ROW_NUMBER() OVER Not Fast Enough With Large Result Set

So I'm working on improving the performance of the next version of Channel 9.  For those of you not familiar, our team created a new platform for our department to build community sites (blogs, forums, videos, tagging, etc).  You can see an example of the platform running on 10.  Currently, there's not a whole lot of data in the 10 database so we've been able to get away with murder from a performance standpoint.  Now that I've imported all the data from Community Server (Channel 9) to 10 (EvNet Platform), we've been finding that 250,000 rows doesn't perform very well with our current code.
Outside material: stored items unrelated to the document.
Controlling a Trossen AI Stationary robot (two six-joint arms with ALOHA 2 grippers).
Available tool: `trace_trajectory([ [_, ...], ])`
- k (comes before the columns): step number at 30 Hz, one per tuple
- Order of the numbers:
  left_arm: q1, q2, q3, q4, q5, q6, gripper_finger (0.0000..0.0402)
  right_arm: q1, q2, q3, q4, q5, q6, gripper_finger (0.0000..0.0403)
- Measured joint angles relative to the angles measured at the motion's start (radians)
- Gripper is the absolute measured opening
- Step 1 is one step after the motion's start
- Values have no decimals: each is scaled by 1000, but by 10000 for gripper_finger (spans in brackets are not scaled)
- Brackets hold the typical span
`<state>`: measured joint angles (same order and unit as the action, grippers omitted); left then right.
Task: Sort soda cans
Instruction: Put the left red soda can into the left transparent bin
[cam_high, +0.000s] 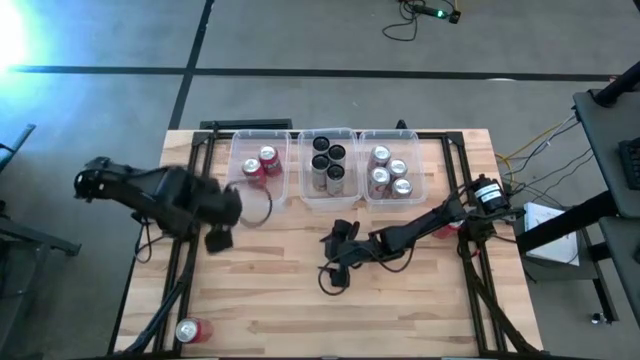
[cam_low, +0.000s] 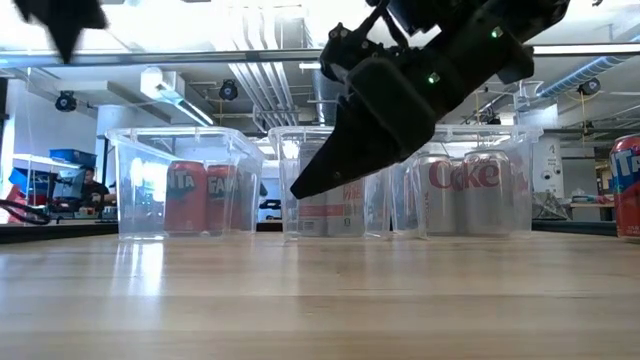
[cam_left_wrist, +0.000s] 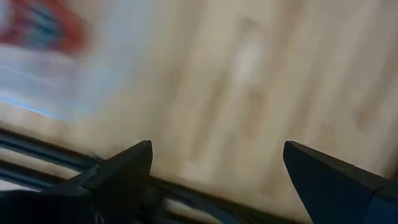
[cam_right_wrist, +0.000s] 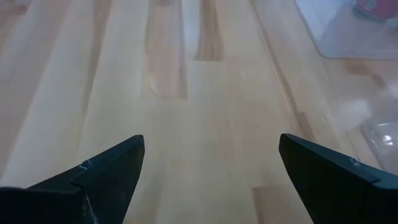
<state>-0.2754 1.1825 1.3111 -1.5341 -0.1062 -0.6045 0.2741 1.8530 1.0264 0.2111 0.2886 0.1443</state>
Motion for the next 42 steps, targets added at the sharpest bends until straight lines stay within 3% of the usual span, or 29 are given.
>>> trace_trajectory([
  [6, -275, 64, -4, 37, 142, -312, 346, -2, 0, 0, -7, 3, 2, 368],
  [18, -613, 290, 176, 112, 152, -730, 346, -2, 0, 0, -28, 1, 20, 368],
  [33, -797, 700, 720, -35, 107, -933, 346, -4, 0, 94, -53, -1, 2, 368],
  [38, -821, 763, 775, -38, 78, -973, 346, -4, 0, 116, -57, -1, -31, 368],
  [42, -837, 774, 725, -38, 100, -970, 346, -4, 1, 117, -60, -1, -46, 368],
])
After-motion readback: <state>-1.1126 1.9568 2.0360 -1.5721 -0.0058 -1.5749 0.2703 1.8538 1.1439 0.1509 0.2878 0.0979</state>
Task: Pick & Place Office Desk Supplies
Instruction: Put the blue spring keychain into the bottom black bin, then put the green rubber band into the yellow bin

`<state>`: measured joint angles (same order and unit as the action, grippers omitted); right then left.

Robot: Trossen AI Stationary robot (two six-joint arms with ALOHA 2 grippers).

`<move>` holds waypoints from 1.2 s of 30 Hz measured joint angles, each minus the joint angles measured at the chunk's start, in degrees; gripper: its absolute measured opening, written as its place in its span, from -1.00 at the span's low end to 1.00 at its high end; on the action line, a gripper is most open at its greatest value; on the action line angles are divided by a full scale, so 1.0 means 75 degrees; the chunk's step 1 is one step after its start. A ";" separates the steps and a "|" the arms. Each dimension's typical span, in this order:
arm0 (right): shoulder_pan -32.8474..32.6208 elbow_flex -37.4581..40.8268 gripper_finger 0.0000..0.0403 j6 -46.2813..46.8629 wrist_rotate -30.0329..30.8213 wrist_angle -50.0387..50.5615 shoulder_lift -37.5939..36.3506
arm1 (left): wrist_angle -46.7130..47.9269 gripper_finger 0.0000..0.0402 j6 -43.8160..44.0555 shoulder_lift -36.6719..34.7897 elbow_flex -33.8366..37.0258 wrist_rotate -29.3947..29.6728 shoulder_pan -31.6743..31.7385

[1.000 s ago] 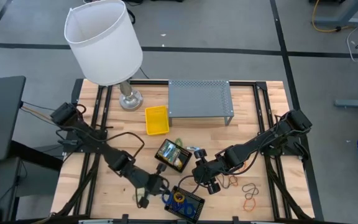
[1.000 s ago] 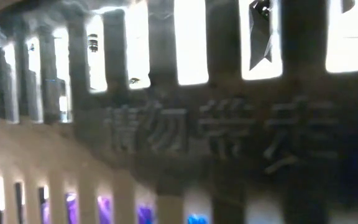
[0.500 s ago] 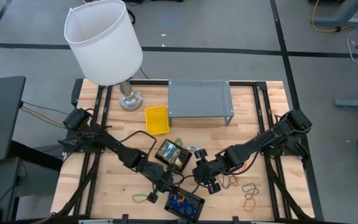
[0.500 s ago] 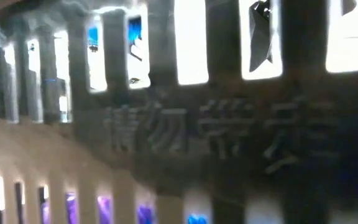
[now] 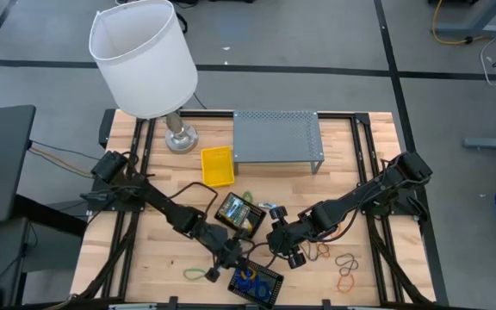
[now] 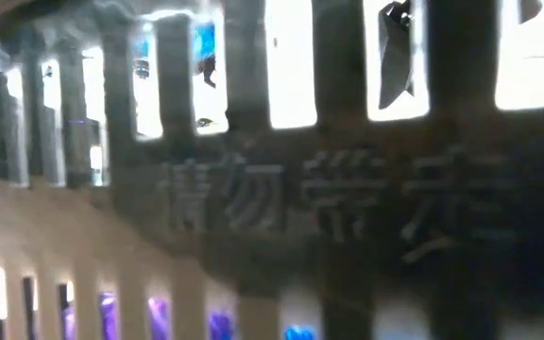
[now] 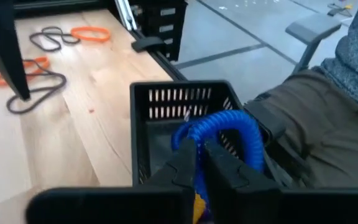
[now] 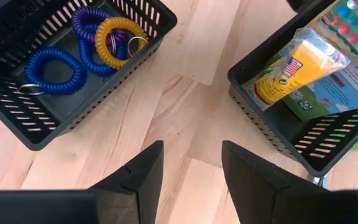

The architecture of our platform is pretty simple.  There's an Entry table that houses Entries, Threads & Comments and the relationships between them.  When you're viewing a blog, you're looking at this table.  When you're looking at a forum, you're looking at this table.  We differentiate everything in our system by tags.  There's one for each forum, each blog, and content tags to describe what's in each entry.

Currently, to do paging we've been using the ROW_NUMBER OVER function.  It's a new feature of SQL Server 2005 and is very simple and easy to use.  Unfortunately, it doesn't work very well with a lot of rows (250,000 for example).  I did some searching and came across this gem of an article.  It uses an interesting trick to use SET ROWCOUNT to get the first record to start with in a paged result set, then you just run the query again and set the row count again to the number you want where the values are greater than the first row from the starting point of the paged result set and man is it snappy.  Do check it out if you're having troubles with performance of ROW_NUMBER() OVER.

Oh yah, I forgot to mention how much of an improvement this change made.  Before the change queries were taking about 8 seconds on average.  After the change, the queries now take less than 1 second.  Depending on if SQL has decided to cache the results or not, it's pretty much instantaneous.